Hey! I loved your idea and it's definitely something New Yorkers would be super interested in knowing more about. The heatmap looks really good and it's really easy to read. Maybe you can add some annotations to it for the really dark values. Did something unusual happen at that beach on that month to make the numbers go up that much?
I love the color scheme you used on our heatmap, I think it really fits the topic. Maybe you can apply the same colors to your other graphs.
In your second graph, the one about the samples, it's not so clear what each dot means. Are they samples? You might want to add a little legend explaining it. Also, it could be cool to make "The Rockaways" and "Coney Island" have the same text color as the dots representing them. That would make the graph even clearer.
Great job! I'm looking forward to seeing the next version! 😄
um wow. never seen this dataset.
so i'd like a map here even if it's just to show me the beaches. and i'd like to see the heat map divided up by place/beach the way you did at the top. then organized most to least. so coney island, rockaway best to worst.
or you could do some small versions of the heat map and sort it different ways, and give us a line of text over each so we see what it is. sort it by the worst june, july and august.
organize it by beaches, best to worst. lots of ways here to play with this in small multiples or to show us different things.
and the numbers on the bottom, should be months yes?
Douglaston Homeowners Association:
Headline: These NYC Beaches are Literally Full of Human Shit Alternate headline: When Fecal Bacteria Colonizes New York City's Beach Water
Published website version: https://angelareplica.github.io/ds-nyc-beaches/
Code repository: https://github.com/angelareplica/data-studio/tree/master/code/03-nyc-shit-beaches
Final data set(s): https://github.com/angelareplica/data-studio/tree/master/code/03-nyc-shit-beaches
Finding things to focus on, and interpreting the data.
I'm satisfied, but my heatmap needs a lot of work.
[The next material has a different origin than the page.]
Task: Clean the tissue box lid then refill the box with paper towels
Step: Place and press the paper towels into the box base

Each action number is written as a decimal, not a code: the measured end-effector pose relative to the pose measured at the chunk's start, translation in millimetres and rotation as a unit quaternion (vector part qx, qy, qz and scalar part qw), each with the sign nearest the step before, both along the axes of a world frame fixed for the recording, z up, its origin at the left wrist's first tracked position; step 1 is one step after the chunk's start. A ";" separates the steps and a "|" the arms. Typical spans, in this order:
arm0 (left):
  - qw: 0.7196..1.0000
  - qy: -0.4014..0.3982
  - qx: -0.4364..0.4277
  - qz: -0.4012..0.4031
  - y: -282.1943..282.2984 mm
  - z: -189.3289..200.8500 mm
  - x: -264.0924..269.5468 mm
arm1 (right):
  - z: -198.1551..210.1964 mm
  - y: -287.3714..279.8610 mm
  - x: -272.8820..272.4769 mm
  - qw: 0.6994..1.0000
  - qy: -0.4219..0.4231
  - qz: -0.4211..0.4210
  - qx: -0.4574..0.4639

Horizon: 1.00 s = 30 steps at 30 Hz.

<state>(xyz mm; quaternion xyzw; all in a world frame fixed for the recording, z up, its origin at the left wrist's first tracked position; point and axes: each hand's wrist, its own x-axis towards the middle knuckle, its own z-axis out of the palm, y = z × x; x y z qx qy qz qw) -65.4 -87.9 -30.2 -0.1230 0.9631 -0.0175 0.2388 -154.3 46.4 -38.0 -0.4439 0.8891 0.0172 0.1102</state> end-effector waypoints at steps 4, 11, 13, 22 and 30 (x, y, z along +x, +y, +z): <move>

I'm still trying to wrap my mind around Seaborn, but I might take another stab at it later on. I pitched this somewhere, but before I cleaned up my graphs and did more analysis... so we'll see how that goes.
Pitch
Summary
NYC's Department of Health & Mental Hygiene makes regular updates to their data set on beach water quality. In particular, they test their samples for enterococci, AKA indicators of the presence of human waste/fecal material (and possible disease-causing bacteria as a result). I'd like to know which nast ass NYC beaches to avoid this summer (and also the rest of my life).
Details
Possible headline(s): Which Shit-Encrusted NYC Beach Should You Swim at This Summer? Staten Island's Beaches Are Literally Filled With Human Shit (Sorry)
Data set(s): https://data.cityofnewyork.us/Health/DOHMH-Beach-Water-Quality-Data/2xir-kwzz
Code repository: https://github.com/angelareplica/data-studio/tree/master/code/03-nyc-shit-beaches
Possible problems/fears/questions: Finding the best way to visualize and convey the data.
Work so far
After acquainting myself with the data set, I looked up EPA recommendations for marine water recreation, as well as NY state and city health/sanitation code.
Made a chart of all the 2018 samples that have fecal bacteria counts exceeding the New York State Sanitary Code and the NYC Health Code for marine water. (This looks terrible right now, but I'll clean this up and annotate in Illustrator for my next revision.)
I also wanted to look at some of the NYC's most popular beaches, like Coney Island and the Rockaways. I made a rudimentary bar chart showing the average counts for samples collected in 2018. Trying to figure out a better way to visualize this. (Averages don't seem ideal, since samples can differ drastically -- and a regular bar chart looked bad, since a number of samples had counts of 0 -- or below the detection limit.) Will also be cleaning this one up in Illustrator for my next revision.